During the Tokyo Olympics, when Damian Lillard’s abdominal injury flared up, Jrue Holiday suggested it was time for surgery.
Lillard finally took his fellow Olympian’s advice and had the procedure Jan. 13. The Trail Blazers’ star point guard spoke to reporters Saturday for the first time since the injury sidelined him on Jan. 3.
Holiday, who currently plays for the Milwaukee Bucks, had similar core surgery during the 2018-19 season when he was with New Orleans. He and Lillard were teammates in Japan last summer on the gold medal-winning U.S. team.
“He was the first person that pretty much confirmed that I needed to have surgery because I sat out of practice one day and I was like, ‘I can’t move,’ and I was kind of just holding it. And he just started describing every single symptom,” Lillard said. “And he was like ‘I had it.’”
Lillard, a six-time All-Star, averaged 24 points and 7.3 assists in 29 games this season for the Blazers. It was clear from the start that the injury, lower abdominal tendinopathy, was bothersome.

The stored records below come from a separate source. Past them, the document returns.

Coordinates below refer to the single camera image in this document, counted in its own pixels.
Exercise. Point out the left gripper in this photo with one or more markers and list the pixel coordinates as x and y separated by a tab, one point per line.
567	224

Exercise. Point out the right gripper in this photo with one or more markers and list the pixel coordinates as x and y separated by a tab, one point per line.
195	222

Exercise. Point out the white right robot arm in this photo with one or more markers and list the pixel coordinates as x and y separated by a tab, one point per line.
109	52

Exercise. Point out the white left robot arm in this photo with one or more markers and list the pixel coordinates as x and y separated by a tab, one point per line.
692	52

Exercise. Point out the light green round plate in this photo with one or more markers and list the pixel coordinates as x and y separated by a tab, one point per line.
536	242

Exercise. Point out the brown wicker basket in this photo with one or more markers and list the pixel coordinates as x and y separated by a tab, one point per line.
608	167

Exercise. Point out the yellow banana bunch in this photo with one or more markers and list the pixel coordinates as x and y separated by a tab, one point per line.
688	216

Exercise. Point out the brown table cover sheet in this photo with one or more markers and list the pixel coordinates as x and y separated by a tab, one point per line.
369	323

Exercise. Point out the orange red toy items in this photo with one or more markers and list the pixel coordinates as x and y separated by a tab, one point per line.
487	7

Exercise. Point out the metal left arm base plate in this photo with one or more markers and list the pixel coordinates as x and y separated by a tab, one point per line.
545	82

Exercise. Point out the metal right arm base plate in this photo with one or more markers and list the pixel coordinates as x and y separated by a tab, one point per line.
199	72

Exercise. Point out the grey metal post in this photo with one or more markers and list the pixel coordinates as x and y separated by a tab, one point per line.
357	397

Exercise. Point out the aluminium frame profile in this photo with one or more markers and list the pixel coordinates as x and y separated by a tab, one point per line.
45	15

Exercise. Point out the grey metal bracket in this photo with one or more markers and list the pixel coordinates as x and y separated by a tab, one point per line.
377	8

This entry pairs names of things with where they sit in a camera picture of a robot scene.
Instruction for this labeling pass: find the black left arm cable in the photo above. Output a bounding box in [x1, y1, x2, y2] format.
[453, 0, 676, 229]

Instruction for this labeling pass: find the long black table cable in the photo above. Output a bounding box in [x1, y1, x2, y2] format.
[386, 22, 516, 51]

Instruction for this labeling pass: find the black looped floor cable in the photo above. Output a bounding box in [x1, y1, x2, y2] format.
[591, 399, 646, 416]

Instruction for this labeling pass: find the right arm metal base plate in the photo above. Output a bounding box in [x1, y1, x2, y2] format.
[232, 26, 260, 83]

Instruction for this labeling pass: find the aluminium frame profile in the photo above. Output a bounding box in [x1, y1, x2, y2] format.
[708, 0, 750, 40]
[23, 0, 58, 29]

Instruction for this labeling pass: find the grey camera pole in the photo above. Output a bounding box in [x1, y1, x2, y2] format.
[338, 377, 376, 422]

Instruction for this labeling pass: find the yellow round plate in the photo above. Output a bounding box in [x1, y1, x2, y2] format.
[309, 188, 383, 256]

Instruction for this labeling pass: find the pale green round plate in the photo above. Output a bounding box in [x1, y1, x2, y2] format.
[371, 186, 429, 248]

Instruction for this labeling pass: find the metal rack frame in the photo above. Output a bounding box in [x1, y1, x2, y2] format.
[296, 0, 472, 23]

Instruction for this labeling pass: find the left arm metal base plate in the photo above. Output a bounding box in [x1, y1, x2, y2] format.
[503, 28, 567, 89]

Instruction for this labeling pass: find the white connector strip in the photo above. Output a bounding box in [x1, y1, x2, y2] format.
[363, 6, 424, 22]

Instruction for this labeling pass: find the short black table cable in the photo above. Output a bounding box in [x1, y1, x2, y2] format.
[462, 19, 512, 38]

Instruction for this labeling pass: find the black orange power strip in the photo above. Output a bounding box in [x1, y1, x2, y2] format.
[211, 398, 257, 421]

“It was just one of those things where I’ve always had control over how I moved and everything, and it had reached a point where my body couldn’t do what my mind wanted it to do, and go places that I wanted it to go,” he said. “At some point you’ve got to play chess, you’ve got to make decisions that suit you for the long haul and not just right now.”
While the injury flared up in Tokyo, Lillard said he first felt the abdominal pain in 2015 and it had been gradually getting worse ever since.